:: Exercise ::
Your answer should be the exact lines of the data below from the one containing "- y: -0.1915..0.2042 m" through the one containing "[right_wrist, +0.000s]"; please include nothing else.

::: Records for this exercise :::

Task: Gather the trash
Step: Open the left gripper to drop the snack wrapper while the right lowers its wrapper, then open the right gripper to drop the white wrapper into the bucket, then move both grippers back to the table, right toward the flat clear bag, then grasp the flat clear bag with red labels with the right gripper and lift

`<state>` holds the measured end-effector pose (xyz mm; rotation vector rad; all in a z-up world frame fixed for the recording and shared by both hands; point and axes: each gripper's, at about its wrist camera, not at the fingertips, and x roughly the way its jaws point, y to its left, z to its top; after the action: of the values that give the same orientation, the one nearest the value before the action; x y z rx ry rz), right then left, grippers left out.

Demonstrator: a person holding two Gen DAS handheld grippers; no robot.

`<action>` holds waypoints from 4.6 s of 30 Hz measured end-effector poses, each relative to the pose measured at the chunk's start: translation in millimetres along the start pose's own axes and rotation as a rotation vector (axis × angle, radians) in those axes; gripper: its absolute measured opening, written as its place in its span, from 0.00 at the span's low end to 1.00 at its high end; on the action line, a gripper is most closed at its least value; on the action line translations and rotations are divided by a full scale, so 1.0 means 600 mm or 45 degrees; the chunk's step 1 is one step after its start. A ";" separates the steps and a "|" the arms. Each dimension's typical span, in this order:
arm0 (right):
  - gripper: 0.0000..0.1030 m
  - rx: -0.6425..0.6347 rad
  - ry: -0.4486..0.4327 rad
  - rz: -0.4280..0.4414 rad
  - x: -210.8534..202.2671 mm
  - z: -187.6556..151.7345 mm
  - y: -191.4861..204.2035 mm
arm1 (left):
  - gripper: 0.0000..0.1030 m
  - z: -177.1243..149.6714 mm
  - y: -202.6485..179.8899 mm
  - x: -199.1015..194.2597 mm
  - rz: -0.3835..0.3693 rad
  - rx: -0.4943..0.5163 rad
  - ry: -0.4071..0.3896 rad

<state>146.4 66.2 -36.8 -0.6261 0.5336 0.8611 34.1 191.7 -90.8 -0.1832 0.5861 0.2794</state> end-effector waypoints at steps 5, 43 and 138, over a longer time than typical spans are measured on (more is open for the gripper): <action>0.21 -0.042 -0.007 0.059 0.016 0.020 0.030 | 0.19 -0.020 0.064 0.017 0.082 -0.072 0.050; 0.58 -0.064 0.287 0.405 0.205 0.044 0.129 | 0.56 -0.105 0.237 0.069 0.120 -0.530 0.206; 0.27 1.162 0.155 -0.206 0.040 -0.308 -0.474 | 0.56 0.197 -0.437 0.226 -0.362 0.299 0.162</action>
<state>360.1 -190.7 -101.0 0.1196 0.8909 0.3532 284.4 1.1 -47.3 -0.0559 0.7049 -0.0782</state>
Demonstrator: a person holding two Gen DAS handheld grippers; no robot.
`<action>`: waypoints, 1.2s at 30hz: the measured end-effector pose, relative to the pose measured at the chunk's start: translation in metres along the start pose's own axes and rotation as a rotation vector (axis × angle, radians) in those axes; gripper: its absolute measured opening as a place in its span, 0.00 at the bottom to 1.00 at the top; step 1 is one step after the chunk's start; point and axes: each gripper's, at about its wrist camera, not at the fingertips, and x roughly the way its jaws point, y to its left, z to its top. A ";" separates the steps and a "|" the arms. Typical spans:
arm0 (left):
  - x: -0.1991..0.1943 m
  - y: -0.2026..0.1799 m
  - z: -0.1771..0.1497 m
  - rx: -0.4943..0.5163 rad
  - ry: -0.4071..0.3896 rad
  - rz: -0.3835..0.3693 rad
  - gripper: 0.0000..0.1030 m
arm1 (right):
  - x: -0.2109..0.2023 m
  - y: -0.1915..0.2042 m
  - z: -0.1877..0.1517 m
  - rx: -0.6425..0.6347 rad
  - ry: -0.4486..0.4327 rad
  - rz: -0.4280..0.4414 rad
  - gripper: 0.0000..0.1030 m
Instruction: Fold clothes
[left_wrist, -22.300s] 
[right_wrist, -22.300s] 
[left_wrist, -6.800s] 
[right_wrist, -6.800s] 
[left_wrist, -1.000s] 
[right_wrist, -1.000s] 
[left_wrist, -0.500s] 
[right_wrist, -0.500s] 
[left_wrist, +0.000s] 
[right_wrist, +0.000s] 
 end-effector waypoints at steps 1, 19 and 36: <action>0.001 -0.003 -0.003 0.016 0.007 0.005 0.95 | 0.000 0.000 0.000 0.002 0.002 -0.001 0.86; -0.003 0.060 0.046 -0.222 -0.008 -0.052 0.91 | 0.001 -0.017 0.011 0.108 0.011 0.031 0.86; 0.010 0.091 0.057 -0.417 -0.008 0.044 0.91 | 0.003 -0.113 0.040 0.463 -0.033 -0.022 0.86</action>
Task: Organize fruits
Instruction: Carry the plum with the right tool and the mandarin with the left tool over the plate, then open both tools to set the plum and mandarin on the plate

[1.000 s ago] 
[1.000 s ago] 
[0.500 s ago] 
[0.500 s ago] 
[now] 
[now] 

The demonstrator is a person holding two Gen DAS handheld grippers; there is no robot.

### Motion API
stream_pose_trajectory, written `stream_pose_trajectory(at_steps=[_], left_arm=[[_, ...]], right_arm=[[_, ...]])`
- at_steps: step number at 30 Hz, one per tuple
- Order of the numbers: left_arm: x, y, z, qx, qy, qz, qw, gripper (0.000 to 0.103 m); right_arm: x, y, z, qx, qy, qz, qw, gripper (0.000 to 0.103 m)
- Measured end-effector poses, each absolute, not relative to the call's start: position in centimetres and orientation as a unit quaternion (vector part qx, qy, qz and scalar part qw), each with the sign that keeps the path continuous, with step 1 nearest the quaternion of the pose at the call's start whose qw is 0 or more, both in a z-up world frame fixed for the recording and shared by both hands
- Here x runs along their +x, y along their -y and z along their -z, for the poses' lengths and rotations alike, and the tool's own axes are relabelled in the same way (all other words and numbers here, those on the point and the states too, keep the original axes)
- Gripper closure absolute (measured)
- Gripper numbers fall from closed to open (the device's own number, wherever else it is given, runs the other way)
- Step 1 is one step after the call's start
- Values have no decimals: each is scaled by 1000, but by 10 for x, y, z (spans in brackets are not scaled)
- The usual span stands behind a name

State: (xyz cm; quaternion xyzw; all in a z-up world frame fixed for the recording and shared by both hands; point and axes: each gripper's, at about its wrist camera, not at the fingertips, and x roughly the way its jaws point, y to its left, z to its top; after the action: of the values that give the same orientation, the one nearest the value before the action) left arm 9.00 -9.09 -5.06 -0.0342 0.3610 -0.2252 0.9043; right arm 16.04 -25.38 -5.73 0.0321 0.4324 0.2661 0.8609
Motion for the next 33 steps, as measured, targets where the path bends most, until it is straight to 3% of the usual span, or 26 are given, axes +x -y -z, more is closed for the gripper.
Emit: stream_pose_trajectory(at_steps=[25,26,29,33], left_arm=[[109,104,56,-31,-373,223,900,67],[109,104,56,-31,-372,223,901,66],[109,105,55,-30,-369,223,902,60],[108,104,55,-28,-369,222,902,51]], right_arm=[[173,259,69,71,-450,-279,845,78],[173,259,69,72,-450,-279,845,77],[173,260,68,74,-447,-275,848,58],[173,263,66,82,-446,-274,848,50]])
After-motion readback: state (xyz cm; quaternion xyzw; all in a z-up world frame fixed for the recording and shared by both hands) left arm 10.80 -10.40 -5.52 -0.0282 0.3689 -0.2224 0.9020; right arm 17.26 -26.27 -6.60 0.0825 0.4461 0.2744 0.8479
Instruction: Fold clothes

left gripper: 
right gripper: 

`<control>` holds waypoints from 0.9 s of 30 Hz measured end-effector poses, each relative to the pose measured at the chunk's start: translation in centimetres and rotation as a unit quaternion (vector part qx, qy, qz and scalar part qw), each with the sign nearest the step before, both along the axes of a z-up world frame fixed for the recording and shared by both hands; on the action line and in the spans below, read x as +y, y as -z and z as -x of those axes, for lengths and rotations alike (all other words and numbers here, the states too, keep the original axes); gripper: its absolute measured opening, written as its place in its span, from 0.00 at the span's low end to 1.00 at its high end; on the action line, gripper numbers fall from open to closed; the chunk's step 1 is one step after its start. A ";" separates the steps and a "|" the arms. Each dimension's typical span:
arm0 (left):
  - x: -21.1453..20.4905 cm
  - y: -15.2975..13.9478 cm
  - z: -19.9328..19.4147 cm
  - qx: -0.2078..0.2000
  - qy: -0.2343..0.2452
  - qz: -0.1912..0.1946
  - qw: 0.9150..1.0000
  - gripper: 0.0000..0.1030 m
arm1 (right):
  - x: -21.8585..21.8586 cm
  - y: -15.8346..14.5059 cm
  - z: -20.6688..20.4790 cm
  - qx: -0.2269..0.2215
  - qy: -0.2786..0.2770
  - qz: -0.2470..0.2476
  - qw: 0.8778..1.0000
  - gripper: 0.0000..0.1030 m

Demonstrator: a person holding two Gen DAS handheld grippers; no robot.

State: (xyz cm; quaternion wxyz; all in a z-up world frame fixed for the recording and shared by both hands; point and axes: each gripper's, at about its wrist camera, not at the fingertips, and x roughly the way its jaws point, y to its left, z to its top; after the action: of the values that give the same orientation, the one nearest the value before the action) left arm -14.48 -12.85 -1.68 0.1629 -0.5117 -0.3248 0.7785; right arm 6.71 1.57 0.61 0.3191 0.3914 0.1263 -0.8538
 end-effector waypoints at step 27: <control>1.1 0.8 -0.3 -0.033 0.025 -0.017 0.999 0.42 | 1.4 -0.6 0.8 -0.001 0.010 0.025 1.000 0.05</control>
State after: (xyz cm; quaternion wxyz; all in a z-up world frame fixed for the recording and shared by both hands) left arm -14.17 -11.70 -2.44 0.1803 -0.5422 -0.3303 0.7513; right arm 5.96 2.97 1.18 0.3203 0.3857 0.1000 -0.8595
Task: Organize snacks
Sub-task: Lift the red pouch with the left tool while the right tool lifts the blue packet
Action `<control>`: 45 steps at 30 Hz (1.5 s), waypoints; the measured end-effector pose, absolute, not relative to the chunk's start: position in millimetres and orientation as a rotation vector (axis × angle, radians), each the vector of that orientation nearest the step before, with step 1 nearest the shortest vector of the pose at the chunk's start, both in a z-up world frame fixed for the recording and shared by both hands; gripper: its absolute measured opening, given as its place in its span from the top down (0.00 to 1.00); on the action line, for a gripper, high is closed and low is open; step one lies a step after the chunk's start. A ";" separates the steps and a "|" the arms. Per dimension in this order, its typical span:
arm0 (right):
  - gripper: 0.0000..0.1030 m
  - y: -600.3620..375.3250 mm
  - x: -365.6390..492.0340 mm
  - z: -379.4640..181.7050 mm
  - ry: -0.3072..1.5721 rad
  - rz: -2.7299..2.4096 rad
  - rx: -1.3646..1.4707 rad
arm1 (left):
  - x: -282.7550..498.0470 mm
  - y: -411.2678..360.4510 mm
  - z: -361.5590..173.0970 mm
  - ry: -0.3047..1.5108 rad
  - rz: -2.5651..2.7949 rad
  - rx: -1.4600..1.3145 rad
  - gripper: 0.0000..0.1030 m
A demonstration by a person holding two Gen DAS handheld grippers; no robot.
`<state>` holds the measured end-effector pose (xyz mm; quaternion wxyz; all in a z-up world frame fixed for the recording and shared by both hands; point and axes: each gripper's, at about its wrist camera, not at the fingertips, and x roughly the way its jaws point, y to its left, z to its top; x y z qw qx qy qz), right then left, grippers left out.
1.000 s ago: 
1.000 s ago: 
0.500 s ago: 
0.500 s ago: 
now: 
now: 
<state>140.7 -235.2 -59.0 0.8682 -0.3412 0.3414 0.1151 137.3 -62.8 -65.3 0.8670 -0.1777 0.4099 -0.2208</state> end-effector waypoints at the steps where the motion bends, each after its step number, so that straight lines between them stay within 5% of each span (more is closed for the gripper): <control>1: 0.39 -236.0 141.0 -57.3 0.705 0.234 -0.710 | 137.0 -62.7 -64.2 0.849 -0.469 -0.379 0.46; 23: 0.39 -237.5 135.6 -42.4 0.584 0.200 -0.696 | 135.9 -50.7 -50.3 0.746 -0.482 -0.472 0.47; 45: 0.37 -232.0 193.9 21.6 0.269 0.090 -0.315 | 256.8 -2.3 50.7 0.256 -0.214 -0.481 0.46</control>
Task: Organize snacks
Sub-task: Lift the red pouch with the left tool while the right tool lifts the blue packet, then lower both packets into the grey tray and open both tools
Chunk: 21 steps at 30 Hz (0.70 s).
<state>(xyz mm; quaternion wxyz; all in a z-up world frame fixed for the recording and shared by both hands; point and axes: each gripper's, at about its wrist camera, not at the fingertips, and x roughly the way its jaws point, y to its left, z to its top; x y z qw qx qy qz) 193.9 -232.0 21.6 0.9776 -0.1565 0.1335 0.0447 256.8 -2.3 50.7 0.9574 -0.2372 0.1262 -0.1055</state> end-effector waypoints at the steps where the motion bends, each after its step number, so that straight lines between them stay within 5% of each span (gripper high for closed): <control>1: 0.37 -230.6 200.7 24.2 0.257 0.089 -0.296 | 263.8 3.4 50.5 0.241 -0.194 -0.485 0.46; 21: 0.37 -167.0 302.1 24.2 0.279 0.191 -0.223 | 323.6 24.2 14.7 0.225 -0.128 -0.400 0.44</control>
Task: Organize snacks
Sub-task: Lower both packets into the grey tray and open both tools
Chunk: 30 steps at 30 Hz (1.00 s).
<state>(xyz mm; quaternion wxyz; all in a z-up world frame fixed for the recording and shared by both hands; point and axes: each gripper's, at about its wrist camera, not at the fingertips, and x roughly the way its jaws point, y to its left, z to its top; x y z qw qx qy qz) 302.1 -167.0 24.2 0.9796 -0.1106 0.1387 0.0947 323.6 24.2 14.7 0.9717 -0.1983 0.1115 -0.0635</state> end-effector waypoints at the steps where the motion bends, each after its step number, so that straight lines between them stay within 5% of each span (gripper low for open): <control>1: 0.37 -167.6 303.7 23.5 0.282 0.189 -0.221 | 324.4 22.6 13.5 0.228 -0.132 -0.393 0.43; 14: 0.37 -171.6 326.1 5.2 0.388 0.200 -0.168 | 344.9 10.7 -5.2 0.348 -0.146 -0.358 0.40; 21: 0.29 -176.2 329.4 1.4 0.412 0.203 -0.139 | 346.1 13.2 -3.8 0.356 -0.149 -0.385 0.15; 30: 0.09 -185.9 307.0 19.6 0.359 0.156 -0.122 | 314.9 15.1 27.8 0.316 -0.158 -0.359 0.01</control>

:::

:: Answer section ::
  - y: -0.1915..0.2042 m
  - z: -0.1877..0.1517 m
  - rx: -0.6425..0.6347 rad
  - ry: -0.4486..0.4327 rad
  - rz: -0.4280..0.4414 rad
  - gripper: 0.0000..0.1030 m
Instruction: Fold clothes
[left_wrist, -22.300s] 
[right_wrist, -22.300s] 
[left_wrist, -6.800s] 
[right_wrist, -6.800s] 
[left_wrist, -1.000s] 
[right_wrist, -1.000s] 
[left_wrist, -0.500s] 
[right_wrist, -0.500s] 
[left_wrist, +0.000s] 
[right_wrist, +0.000s] 

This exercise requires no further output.